- Film poster
- Directed by: Kim Sung-hong
- Written by: Kim Sung-hong
- Starring: Kim Chang-wan Bae So-eun
- Release date: 20 June 2013;
- Running time: 97 minutes
- Country: South Korea
- Language: Korean

= Doctor (2013 film) =

Doctor is a South Korean horror film written and directed by Kim Sung-hong, starring Kim Chang-wan in the lead role of a plastic surgeon who performs strange body experiments on his victims. A woman then goes to the plastic surgeon to seek out the perfect body. Through the surgery the women does receive the perfect body but also must now live out two separate lives. Actress Bae So-eun made her debut with the film. The film had its world premiere at the 17th Busan International Film Festival.

It was released in South Korea on 20 June 2013.

== Plot ==

Choi In-beom is a plastic surgeon married to Soon-jung. He is a psychopathic doctor who has mood swings. One fine day, he leaves for a surgery and tells his wife that he will be home late. As he leaves, Soon-jung shows her real side and hatred for her. She gets a call from Yong-kwan, who later arrives at her home. Still there, In-beom secretly enters his house and witnesses Soon-jung committing adultery. He feels betrayed and tries to kill her, but her mother rings the doorbell. Both In-beom and Yong-kwan escape separately. Yong-kwan is spotted by the mother who asks Soon-jung to calm down. It is revealed that Soon-jung's mother planned the marriage so that she could herself get whatever luxuries she wanted and to get her daughter cosmetic surgery.
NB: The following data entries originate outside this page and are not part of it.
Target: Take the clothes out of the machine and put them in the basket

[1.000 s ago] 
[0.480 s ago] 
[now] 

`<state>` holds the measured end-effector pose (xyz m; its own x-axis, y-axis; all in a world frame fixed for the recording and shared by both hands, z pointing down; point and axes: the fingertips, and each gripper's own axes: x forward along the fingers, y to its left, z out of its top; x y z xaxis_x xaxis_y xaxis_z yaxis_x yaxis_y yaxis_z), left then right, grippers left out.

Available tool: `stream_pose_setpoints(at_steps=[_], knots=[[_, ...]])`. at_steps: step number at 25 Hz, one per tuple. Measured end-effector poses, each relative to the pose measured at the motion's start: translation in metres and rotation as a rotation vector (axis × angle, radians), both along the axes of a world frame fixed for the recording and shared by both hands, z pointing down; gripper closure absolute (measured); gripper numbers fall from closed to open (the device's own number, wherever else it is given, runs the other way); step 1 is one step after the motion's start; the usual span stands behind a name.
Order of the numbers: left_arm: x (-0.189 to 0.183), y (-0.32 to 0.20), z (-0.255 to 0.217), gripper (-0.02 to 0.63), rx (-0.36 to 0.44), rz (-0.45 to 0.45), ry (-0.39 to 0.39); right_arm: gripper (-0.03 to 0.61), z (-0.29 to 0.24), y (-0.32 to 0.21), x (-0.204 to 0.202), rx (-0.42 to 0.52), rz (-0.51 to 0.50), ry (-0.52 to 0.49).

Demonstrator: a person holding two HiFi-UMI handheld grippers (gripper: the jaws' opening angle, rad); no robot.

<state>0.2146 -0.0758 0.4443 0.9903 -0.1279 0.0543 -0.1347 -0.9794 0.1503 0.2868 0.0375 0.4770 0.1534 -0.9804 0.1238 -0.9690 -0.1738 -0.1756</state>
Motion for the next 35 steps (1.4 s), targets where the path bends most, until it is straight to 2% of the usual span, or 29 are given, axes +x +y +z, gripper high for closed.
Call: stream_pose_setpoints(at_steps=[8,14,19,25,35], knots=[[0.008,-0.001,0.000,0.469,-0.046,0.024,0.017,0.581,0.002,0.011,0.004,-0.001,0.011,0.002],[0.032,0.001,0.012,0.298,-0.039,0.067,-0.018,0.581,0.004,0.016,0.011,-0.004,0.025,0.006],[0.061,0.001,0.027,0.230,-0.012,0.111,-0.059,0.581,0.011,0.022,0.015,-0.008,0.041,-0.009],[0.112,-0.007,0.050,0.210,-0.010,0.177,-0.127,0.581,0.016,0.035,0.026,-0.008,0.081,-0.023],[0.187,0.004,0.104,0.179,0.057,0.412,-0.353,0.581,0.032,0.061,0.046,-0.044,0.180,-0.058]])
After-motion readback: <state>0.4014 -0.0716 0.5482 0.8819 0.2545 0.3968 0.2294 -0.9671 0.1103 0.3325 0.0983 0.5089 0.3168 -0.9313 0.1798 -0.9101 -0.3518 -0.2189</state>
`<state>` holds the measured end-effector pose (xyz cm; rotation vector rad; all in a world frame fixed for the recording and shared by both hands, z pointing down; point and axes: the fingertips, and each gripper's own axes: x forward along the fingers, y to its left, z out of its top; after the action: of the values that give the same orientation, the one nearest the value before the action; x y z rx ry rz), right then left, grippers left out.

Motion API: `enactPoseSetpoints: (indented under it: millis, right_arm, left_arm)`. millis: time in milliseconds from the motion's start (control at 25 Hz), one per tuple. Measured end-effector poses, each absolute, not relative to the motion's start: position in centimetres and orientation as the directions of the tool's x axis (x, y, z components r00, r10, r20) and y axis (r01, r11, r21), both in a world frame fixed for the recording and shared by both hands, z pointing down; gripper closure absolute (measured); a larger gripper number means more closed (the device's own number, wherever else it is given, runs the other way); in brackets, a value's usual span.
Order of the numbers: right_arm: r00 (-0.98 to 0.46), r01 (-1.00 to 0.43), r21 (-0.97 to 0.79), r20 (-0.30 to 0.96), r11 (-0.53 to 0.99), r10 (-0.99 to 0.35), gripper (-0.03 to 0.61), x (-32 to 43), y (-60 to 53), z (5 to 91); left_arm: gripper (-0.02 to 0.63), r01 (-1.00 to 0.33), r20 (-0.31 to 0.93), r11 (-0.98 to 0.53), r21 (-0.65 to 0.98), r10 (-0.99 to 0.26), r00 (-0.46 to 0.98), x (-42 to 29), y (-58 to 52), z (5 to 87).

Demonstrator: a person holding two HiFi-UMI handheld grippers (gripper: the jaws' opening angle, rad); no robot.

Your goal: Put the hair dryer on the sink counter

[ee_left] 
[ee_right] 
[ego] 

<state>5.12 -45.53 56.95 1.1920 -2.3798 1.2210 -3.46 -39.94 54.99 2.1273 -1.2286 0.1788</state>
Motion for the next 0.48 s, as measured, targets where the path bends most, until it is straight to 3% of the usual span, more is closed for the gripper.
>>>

In-beom follows Yong-kwan and finds out about him. Yong-kwan is visited by Soon-jung's mother, who warns him not to meet her again. In-beom soon visits her, tricks her into giving her a BOTOX injection, and instead kills her. At night, he gifts Soon-jung with a special meat. As she eats it, he laughs and reveals that it was her mother's thigh. Shocked, Soon-jung threatens In-beom with a knife. In-beom breaks a bottle over her head, leaving her unconscious and drags her into a dark room.

In-beom's mood swings make his nurses suspect him. He is soon visited by a young lady willing to get a breast surgery, whom he decides to surgically enhance to take Soon-jung's place. He starts the surgery without the consent of one of his senior nurses. When she refuses to help him, he kills her and another nurse who tries to stop the surgery. The lady dies due to lack of proper treatment. Nurse Kim is shocked to find blood and dead bodies. As she is about to leave, In-beom fantasizes her to be Soon-jung and tries to kill her, but she escapes and eventually calls the police. Yong-kwan finds out about In-beom and breaks into his house, where he finds Soon-jung bound and gagged. He takes her to a hospital. The police investigate and discover that Soon-jung is actually a copy of another lady.

While in hospital, In-beom secretly injects Soon-jung with a special drug, making her unable to speak. Yong-kwan too gets injected and beaten down badly by him. He slashes Soon-jung's left eyelid and rest of her face, then leaves amidst the chaos and police looking for him.

After a year, a patient with a plastic surgery comes to the doctor's cabin. As his face is revealed, a flashback shows that In-beom killed a roadside man and took his identity card, not before injuring his own face severely. As he now asks for a mirror to see his face, the doctor asks him if he is satisfied. In-beom shows his satisfaction but says that he used to like his name, In-beom, a lot and laughs.

== Cast ==
- Kim Chang-wan as Choi In-beom
- Bae So-eun as Park Soon-jeong
- Seo Gun-woo as Yong-kwan

== Reactions ==

In 2015, the lead actor Kim Chang-wan in an interview said that his decision to star in the film was a mistake and he had done so only to find out the mentality of the people who try to make this film.

Actress Bae So-eun caught the audience attention due to her graphic nudity in the film.

== Reception ==

Paul Quinn from Hangul Celluloid wrote "With 'Missing' having appeared to point to Kim Seong-hong as a director with a talent for realising visceral narratives in almost shocking but nonetheless gripping form, I for one was hopeful that 'Doctor' would further build his reputation within the horror genre. Sadly, though 'Doctor' is indeed notable it is so for largely the wrong reasons."
A reviewer at HanCinema wrote "Doctor might be an interesting enough thriller while it establishes its elements, which are not groundbreaking by any stretch."